In re Marriage of Koberoski v. Koberoski

Minnesota Court of Appeals
Jun 8, 2010
No. A09-1768 (Minn. Ct. App. Jun. 8, 2010)

Opinion

No. A09-1768.

Filed June 8, 2010.

Appeal from the District Court, Watonwan County, File No. 83FA08470.

Jon G. Sarff, Sarff Law Office, (for appellant).

Eric Richard, Law Offices of Southern Minnesota Regional Legal Services, Inc., (for respondent).

Considered and decided by Ross, Presiding Judge; Stoneburner, Judge; and Harten, Judge.

Retired judge of the Minnesota Court of Appeals, serving by appointment pursuant to Minn. Const. art. VI, § 10.


This opinion will be unpublished and may not be cited except as provided by Minn. Stat. § 480A.08, subd. 3 (2004).


UNPUBLISHED OPINION


In this dissolution action, appellant father challenges the district court's exclusion of certain evidence, alleges that several findings of fact are not supported by the evidence and that associated conclusions of law are, therefore, not supported by proper findings. He also argues that the district court abused its discretion by denying his motion for a new trial. We affirm.

FACTS

Appellant William David Koberoski (father) and respondent Michelle Diana Koberoski (mother) were married in 2002. There are two children of the marriage, J.R.K., born in July 2004, and R.N.K., born in March 2006. Mother and father separated in June 2008 and agreed to joint legal and physical child custody. The district court ordered a parenting-time schedule that gave the parties equal overnight parenting time with the children. Temporary child support was established by a child support magistrate (CSM) who found that the parenting-time schedule was "presumptively equal" and ordered father to pay child support of $91 per month and medical support of $91 per month.

The schedule actually provided father with 42% of the parenting time and mother with 58% of the parenting time calculated by the number of hours each parent spent with the children. But the parents had presumptive equal parenting time for the purpose of calculating child support because they had equal overnights. See Minn. Stat. § 518A.36, subd. 1(a) (2008) (providing that the percentage of parenting time may be determined by calculating the number of overnights that a child spends with a parent).

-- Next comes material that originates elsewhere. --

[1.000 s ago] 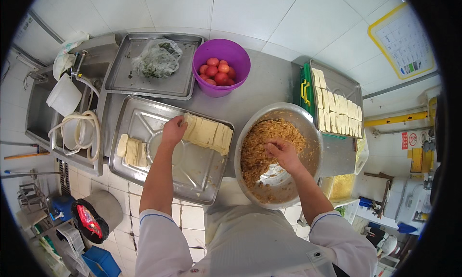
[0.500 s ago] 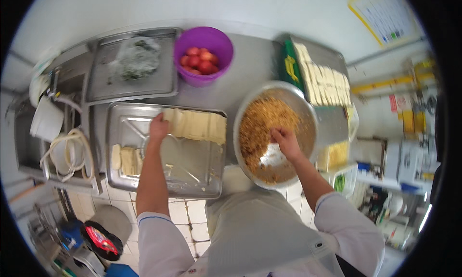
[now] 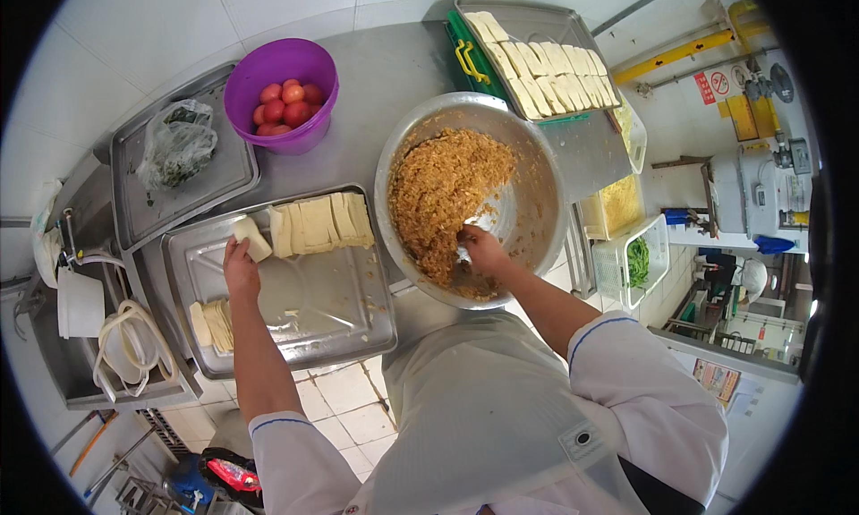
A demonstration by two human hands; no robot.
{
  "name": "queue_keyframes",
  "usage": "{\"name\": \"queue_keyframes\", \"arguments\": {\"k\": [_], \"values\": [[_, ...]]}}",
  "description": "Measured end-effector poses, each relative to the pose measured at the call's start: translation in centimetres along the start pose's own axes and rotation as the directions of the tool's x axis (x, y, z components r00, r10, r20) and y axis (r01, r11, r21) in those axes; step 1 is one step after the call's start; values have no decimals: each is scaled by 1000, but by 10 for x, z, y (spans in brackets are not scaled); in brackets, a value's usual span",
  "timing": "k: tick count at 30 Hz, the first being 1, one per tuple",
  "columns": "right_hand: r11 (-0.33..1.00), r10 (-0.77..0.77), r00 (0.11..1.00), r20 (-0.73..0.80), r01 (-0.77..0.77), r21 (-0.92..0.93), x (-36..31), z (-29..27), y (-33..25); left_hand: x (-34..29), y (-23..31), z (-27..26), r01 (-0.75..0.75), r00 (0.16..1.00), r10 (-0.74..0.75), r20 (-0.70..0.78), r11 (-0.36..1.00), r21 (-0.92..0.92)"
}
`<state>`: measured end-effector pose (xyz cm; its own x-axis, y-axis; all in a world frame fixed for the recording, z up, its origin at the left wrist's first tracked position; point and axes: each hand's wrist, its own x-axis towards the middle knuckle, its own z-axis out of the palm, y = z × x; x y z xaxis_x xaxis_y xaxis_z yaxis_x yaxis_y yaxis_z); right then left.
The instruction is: The person repeatedly picks up thin rectangular sheets, scoops a crumbly filling from a large metal bowl, places the filling onto each sheet, folds the sheet over, and arranges the finished units on a tray. The process continues throughout the clip with consistent hand movements and placement.
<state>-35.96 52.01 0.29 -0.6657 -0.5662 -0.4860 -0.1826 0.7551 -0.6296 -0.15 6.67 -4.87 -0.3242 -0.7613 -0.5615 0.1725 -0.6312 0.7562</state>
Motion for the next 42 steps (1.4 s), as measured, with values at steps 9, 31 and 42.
{"name": "queue_keyframes", "arguments": {"k": [9, 31, 42], "values": [[958, -15, 886, 464, 145, -246, -12, -8, -28, -131, 51, 46, -67, 941, 195, 276, 908, -413], [798, -602, 790, 120, 588, 135, -73, -200, -129, -329, -103, 386, 152, 805, -7, 593, 969, -196], [795, -574, 817, -46, 570, 205, -98, -231, -130, -352, -105, 416, 118, 844, -7, 537, 978, -172]]}}
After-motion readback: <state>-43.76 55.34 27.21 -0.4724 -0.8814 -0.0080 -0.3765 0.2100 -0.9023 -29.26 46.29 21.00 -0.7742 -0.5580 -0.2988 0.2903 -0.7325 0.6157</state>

At trial, both parties asked for joint legal and physical child custody. Father asked that the parenting-time schedule established by the temporary order remain in place. The temporary order gave father overnight parenting time every Tuesday and Wednesday and alternate weekends. Mother requested that she have the children overnight from Monday through Friday to provide more consistency for the children. Mother also wanted to have the children on Tuesday evenings to attend Early Childhood Family Education (ECFE) with the children. Father testified that he would be willing to take the children to ECFE on Tuesday evenings. Mother testified that she would agree to father having parenting time every Sunday because father is the parent involved in the children's religious training. Father did not request that he have the children every Sunday, but he argued to the district court that mother is not religious and has not been involved in the children's religious training.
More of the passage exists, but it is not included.